Stava tremando come una foglia.
-Che cosa è successo?- le domandò il dottore, avvicinandosi con l'agenda di cuoio stretta tra le mani.
-Io...- ballbettò la ragazza, ancora confusa e disorientata. -Io...-.
-Beh?- le fece pressione l'uomo, continuando a guardarla accigliato.
-Mi ha buttata fuori- rispose lei, tutto d'un fiato. -L'avevo trovato ma è riuscito in qualche modo a...-.
-Okay, torna a sederti- le ordinò Arden, piuttosto bruscamente. -Cerca di calmarti e spiegami meglio che cos'hai visto-.
Nonostante ardesse in lei il desiderio di scappare via da quel posto e tornare a casa, spinta da un forte senso del dovere Jane fece ciò che le era stato chiesto. Si lasciò cadere a peso morto sulla poltrona e sospirò pesantemente, volgendo lo sguardo alla finestra. -Ho incontrato due persone, ma una di queste non ho potuto vederla- spiegò, senza muovere un muscolo. -Credo fossero i suoi genitori, e credo anche che sua madre... Lo abbia costretto ad avvelenare ripetutamente il padre, forse quando era un bambino o un ragazzino...-.
Natalie ascoltava le sue parole con molto interesse, mentre il dottore pareva piuttosto scocciato per un motivo che dapprima Jane non comprese.
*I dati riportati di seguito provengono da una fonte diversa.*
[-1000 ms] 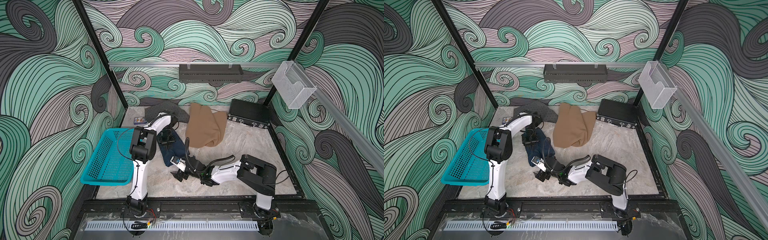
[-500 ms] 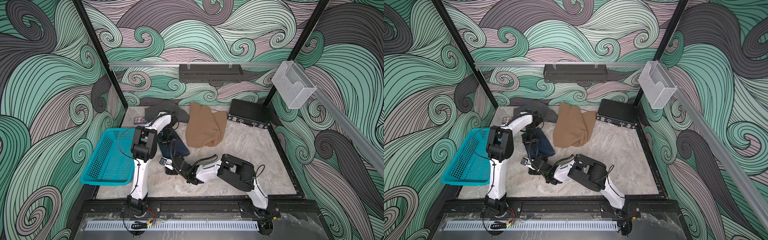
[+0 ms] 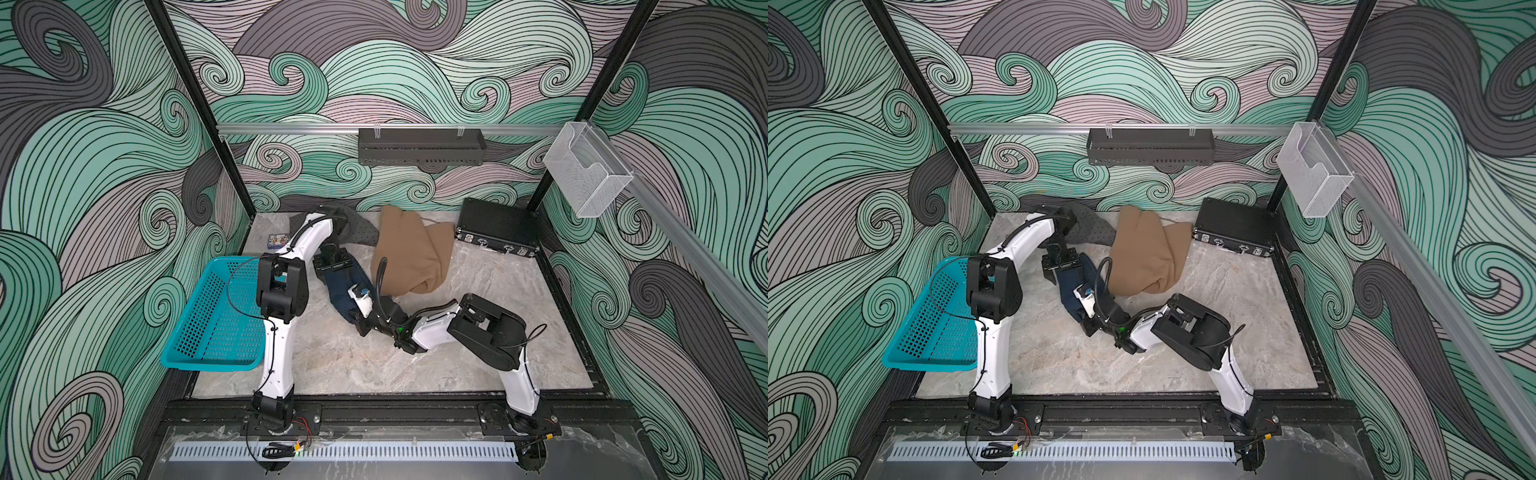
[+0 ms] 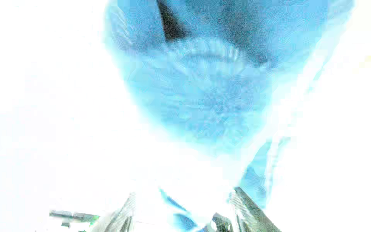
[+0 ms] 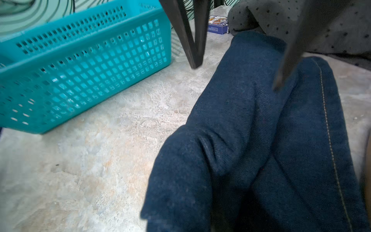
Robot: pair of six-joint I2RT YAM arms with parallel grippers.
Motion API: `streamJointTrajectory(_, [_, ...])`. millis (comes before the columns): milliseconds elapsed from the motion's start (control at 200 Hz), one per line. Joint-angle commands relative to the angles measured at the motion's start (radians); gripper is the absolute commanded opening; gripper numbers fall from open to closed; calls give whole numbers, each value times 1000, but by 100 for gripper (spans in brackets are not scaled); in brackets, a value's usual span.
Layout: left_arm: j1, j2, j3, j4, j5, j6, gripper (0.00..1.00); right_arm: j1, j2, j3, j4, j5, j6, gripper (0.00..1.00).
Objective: Roll up the skirts
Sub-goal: Roll the skirt at the center of the board.
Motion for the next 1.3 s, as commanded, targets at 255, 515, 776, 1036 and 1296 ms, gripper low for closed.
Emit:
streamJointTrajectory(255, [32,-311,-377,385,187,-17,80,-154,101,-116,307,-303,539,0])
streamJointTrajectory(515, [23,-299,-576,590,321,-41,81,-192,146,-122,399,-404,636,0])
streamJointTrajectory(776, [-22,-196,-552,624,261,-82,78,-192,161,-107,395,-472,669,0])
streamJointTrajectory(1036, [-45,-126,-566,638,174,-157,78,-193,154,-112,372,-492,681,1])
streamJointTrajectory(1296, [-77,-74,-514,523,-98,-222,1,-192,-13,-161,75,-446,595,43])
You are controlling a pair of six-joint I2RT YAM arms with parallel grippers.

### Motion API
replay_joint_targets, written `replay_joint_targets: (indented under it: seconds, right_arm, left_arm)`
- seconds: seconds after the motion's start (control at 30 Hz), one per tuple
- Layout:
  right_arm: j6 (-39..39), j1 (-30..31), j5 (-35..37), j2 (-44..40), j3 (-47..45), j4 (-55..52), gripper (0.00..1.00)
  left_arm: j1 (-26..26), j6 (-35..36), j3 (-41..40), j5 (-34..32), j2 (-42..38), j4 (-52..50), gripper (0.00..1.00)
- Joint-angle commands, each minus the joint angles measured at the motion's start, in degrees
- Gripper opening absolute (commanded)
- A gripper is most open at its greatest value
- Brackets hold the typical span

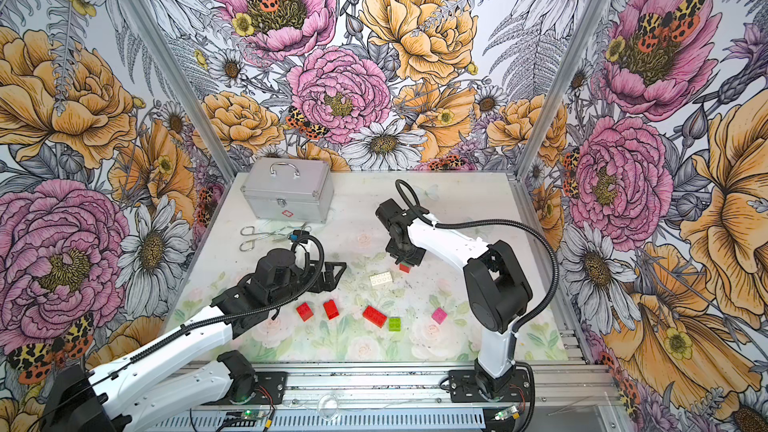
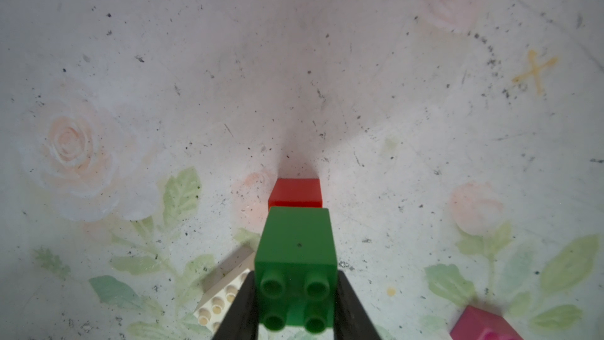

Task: Assemble the letter r with lego
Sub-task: Assemble the lego brick with the lego brick.

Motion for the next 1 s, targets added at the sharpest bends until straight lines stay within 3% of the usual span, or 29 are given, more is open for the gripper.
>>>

L'uomo scosse la testa con disapprovazione ed appuntò qualcosa sulla sua agenda.
-Tutto questo è irrilevante, okay?- le disse freddamente. -Devi dirmi in quali circostanze hai trovato Jeff, e cosa è successo dopo-.
La mora girò la testa in direzione del letto, dove il killer riposava nella medesima posizione in cui l'aveva lasciato. Osservò il suo volto aggredito dalle sonde e dal respiratore, e ripercorse con la mente gli attimi che aveva vissuto appena prima di risvegliarsi.
-Non sono stata io a trovarlo- rispose, con un filo di voce. -Mi ha trovata lui-.
Il medico aggrottò la fronte, piuttosto sorpreso da quella risposta. -E..?- continuò ad insistere.
-A quel punto è diventato tutto molto confuso, non so di preciso cosa sia successo- ammise la ragazza. -Ma mi ha gridato di andarmene, e mi sono risvegliata immediatamente dopo-.